Alongside projects there are challenges. A challenge is a time-boxed bounty, scored on a finished output the client signs off on, so the backtracking penalty does not apply. Several people can take the same challenge, and you can crown one winner or several. We call them side quests. Anyone can pick one up, even outside their own project, and with agentic delivery this fast, a spare hour is enough to take one on, where the same work used to mean weeks of setup.

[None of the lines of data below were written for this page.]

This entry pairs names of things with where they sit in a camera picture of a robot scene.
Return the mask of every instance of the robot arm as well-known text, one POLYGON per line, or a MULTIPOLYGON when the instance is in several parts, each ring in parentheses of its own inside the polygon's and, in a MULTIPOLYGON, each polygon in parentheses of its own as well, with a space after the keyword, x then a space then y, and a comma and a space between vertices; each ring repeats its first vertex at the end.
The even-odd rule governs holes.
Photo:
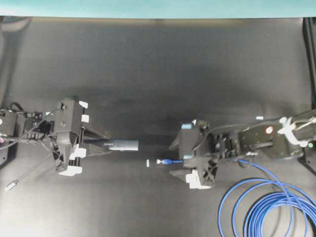
POLYGON ((316 110, 249 125, 210 128, 205 121, 183 124, 171 150, 178 150, 183 170, 173 171, 191 188, 211 188, 220 164, 240 158, 302 158, 310 169, 315 154, 316 110))
POLYGON ((120 151, 138 150, 138 141, 111 140, 107 133, 91 122, 87 108, 87 103, 69 97, 44 118, 42 113, 25 112, 21 106, 19 110, 0 110, 0 155, 5 158, 2 162, 16 143, 40 142, 52 152, 57 173, 73 176, 82 172, 80 160, 84 157, 109 154, 118 147, 120 151), (20 119, 24 119, 22 131, 17 122, 20 119))

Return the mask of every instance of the wire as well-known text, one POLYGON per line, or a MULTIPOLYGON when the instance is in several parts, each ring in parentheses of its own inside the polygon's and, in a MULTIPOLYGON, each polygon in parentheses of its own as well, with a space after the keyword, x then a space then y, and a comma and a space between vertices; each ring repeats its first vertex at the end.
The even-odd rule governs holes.
POLYGON ((269 179, 263 179, 263 178, 251 178, 251 179, 247 179, 247 180, 243 180, 243 181, 238 182, 237 184, 235 184, 233 187, 231 187, 226 192, 226 194, 223 196, 223 198, 221 200, 221 203, 220 203, 219 209, 218 209, 218 220, 217 221, 218 221, 218 228, 219 228, 221 236, 222 237, 224 236, 224 232, 222 230, 222 225, 221 225, 221 213, 222 213, 223 204, 224 204, 225 200, 227 199, 227 197, 229 196, 229 194, 233 190, 235 190, 237 187, 239 187, 240 185, 243 185, 245 183, 260 182, 259 184, 256 184, 256 185, 252 186, 251 188, 249 188, 248 190, 246 190, 238 198, 237 202, 234 205, 233 213, 232 213, 232 225, 233 225, 234 236, 237 237, 236 211, 237 211, 237 208, 238 208, 239 204, 241 203, 242 199, 248 193, 250 193, 252 190, 254 190, 260 186, 275 185, 275 186, 278 186, 279 188, 281 188, 283 190, 283 192, 270 193, 266 196, 261 197, 259 200, 257 200, 253 204, 252 208, 248 211, 248 214, 245 218, 245 222, 244 222, 244 226, 243 226, 243 236, 244 237, 262 237, 263 236, 264 220, 265 220, 267 214, 271 210, 278 208, 280 206, 290 206, 290 210, 291 210, 290 217, 291 218, 290 218, 289 227, 288 227, 288 230, 287 230, 285 236, 288 236, 290 234, 291 229, 292 229, 292 224, 293 224, 292 207, 295 207, 303 212, 304 220, 305 220, 305 234, 304 234, 304 236, 306 237, 308 234, 307 216, 310 218, 310 220, 312 221, 314 226, 316 226, 316 203, 305 192, 303 192, 299 188, 297 188, 291 184, 280 182, 275 177, 275 175, 273 175, 270 171, 263 168, 262 166, 259 166, 257 164, 253 164, 253 163, 249 163, 246 160, 238 160, 238 162, 250 164, 250 165, 264 171, 269 176, 271 176, 273 179, 275 179, 275 181, 272 181, 269 179), (303 197, 293 194, 285 187, 289 187, 289 188, 296 190, 303 197))
POLYGON ((303 25, 304 40, 306 52, 308 57, 310 76, 311 76, 311 90, 312 90, 312 109, 316 108, 316 63, 315 63, 315 45, 313 36, 313 19, 311 17, 304 19, 303 25))
POLYGON ((207 131, 207 133, 204 135, 203 139, 193 147, 192 151, 195 151, 196 149, 198 149, 203 144, 203 142, 206 140, 207 136, 211 132, 213 132, 214 130, 231 128, 231 127, 245 127, 245 126, 248 126, 248 125, 247 124, 228 124, 228 125, 214 127, 214 128, 207 131))
POLYGON ((46 115, 41 121, 39 121, 34 127, 32 127, 29 131, 25 132, 24 134, 22 134, 20 137, 18 137, 14 142, 10 143, 7 146, 4 147, 0 147, 0 151, 7 149, 15 144, 17 144, 24 136, 26 136, 27 134, 29 134, 30 132, 32 132, 35 128, 37 128, 38 126, 40 126, 50 115, 52 115, 54 112, 56 111, 61 111, 62 109, 56 109, 53 110, 52 112, 50 112, 48 115, 46 115))
POLYGON ((17 102, 12 102, 10 104, 10 109, 13 109, 13 106, 17 107, 20 111, 24 111, 23 107, 17 102))
POLYGON ((42 164, 47 158, 49 158, 52 154, 48 154, 43 159, 41 159, 39 162, 37 162, 32 168, 30 168, 28 171, 26 171, 24 174, 22 174, 19 178, 17 178, 17 181, 21 181, 25 176, 27 176, 29 173, 31 173, 36 167, 38 167, 40 164, 42 164))

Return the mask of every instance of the black cable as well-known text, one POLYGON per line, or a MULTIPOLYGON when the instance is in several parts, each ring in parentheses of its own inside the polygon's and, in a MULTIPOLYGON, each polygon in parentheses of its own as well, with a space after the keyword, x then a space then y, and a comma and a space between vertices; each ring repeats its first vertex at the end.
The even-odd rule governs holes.
POLYGON ((198 149, 202 145, 202 143, 206 140, 207 136, 214 130, 230 128, 230 127, 245 127, 245 126, 248 126, 248 125, 247 124, 228 124, 228 125, 214 127, 207 131, 203 139, 193 147, 192 151, 195 151, 196 149, 198 149))
POLYGON ((307 52, 307 58, 310 68, 310 77, 311 77, 311 91, 312 91, 312 109, 316 108, 316 52, 315 52, 315 44, 314 44, 314 36, 313 36, 313 19, 305 18, 303 24, 303 33, 304 40, 307 52))
POLYGON ((22 106, 21 106, 19 103, 17 103, 17 102, 12 102, 12 103, 10 104, 10 109, 13 109, 13 106, 17 107, 20 111, 24 111, 24 109, 22 108, 22 106))
POLYGON ((41 143, 41 145, 44 147, 45 150, 47 150, 48 152, 55 153, 55 154, 58 156, 58 158, 60 158, 60 156, 61 156, 60 153, 58 153, 57 151, 55 151, 55 150, 49 148, 49 147, 47 146, 47 144, 45 144, 45 142, 43 142, 42 140, 40 140, 39 142, 41 143))
POLYGON ((9 148, 15 144, 17 144, 19 142, 19 140, 21 140, 24 136, 26 136, 27 134, 29 134, 30 132, 32 132, 35 128, 37 128, 38 126, 40 126, 46 119, 47 117, 49 117, 52 113, 56 112, 56 111, 61 111, 62 109, 56 109, 56 110, 53 110, 52 112, 50 112, 48 115, 46 115, 41 121, 39 121, 34 127, 32 127, 29 131, 25 132, 24 134, 22 134, 19 138, 17 138, 14 142, 10 143, 9 145, 7 146, 4 146, 4 147, 1 147, 0 148, 0 151, 1 150, 4 150, 6 148, 9 148))

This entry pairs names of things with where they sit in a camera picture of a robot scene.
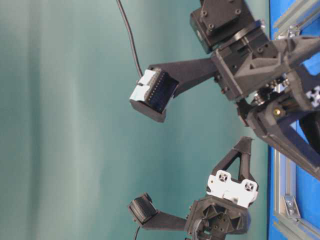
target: green backdrop
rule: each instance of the green backdrop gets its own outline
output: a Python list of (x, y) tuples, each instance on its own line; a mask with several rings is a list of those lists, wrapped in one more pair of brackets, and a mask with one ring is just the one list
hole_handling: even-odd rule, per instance
[[(248, 4), (269, 22), (269, 1)], [(123, 6), (143, 69), (206, 57), (189, 26), (198, 0)], [(215, 164), (253, 137), (212, 80), (172, 101), (163, 124), (134, 111), (138, 75), (115, 0), (2, 0), (0, 33), (2, 240), (131, 239), (134, 197), (148, 192), (184, 217)], [(251, 228), (228, 240), (266, 239), (268, 148), (255, 139)], [(141, 230), (138, 239), (184, 237)]]

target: black triangular bracket
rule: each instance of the black triangular bracket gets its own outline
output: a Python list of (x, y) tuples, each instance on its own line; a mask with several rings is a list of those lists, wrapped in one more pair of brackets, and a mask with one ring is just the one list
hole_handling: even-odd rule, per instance
[(212, 175), (216, 175), (217, 171), (227, 169), (234, 163), (234, 161), (240, 159), (240, 167), (238, 174), (238, 181), (242, 182), (244, 179), (256, 181), (250, 173), (250, 158), (251, 158), (251, 143), (252, 138), (243, 136), (241, 140), (228, 152), (228, 154), (215, 166), (212, 170)]

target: cable
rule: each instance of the cable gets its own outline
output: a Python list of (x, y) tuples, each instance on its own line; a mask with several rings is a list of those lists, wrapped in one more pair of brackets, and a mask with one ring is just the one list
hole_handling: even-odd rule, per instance
[(139, 74), (140, 78), (142, 78), (143, 74), (142, 74), (142, 71), (141, 71), (141, 68), (140, 68), (140, 64), (139, 64), (139, 60), (138, 60), (138, 56), (137, 56), (134, 36), (132, 34), (131, 27), (130, 27), (128, 19), (127, 19), (127, 15), (125, 13), (124, 7), (121, 4), (121, 1), (120, 0), (116, 0), (116, 3), (118, 4), (118, 7), (119, 7), (121, 15), (122, 15), (122, 18), (124, 20), (124, 24), (125, 24), (126, 30), (128, 31), (129, 40), (130, 40), (130, 46), (131, 46), (132, 55), (133, 55), (133, 59), (134, 59), (136, 70), (138, 71), (138, 74)]
[(134, 234), (134, 236), (133, 236), (133, 240), (137, 240), (137, 236), (138, 236), (139, 229), (140, 229), (140, 226), (138, 226), (138, 227), (136, 228), (135, 234)]

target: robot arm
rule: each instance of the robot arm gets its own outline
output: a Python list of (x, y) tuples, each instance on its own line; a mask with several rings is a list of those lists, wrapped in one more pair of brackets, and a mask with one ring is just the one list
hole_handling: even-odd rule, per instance
[[(214, 77), (246, 127), (320, 180), (320, 74), (303, 65), (320, 51), (320, 37), (270, 40), (244, 0), (200, 3), (190, 23), (211, 57), (151, 65), (130, 97), (133, 108), (163, 122), (171, 98)], [(309, 144), (291, 128), (295, 121)]]
[[(186, 219), (157, 210), (147, 193), (128, 206), (133, 219), (146, 230), (185, 231), (192, 240), (224, 240), (227, 234), (244, 234), (250, 226), (248, 207), (258, 196), (258, 184), (250, 174), (251, 141), (242, 139), (216, 165), (205, 197), (194, 201)], [(240, 158), (239, 177), (229, 166)]]

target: white plastic part
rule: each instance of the white plastic part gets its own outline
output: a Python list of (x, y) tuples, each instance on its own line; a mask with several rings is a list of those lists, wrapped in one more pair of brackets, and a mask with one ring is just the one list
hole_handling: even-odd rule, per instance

## §06 The velocity harness

Every agent boots with a velocity harness. It is a riff on the well-built harness from earlier in the series, the same foundational skills, but tailored and wired so the agent knows how to play. The skills are organized around the eight stages, one per step, from a requirements skill that writes the requirements document to a deployment skill that writes the release notes and the runbook and ships the migrations, with mechanical gates in between so a step will not advance until the work clears its checks. And every time the agent boots, it pulls the game engine's OpenAPI specification straight from the engine, so it always knows the current rules and exactly what it is allowed to do. The rules can change underneath it without anyone redeploying a thing.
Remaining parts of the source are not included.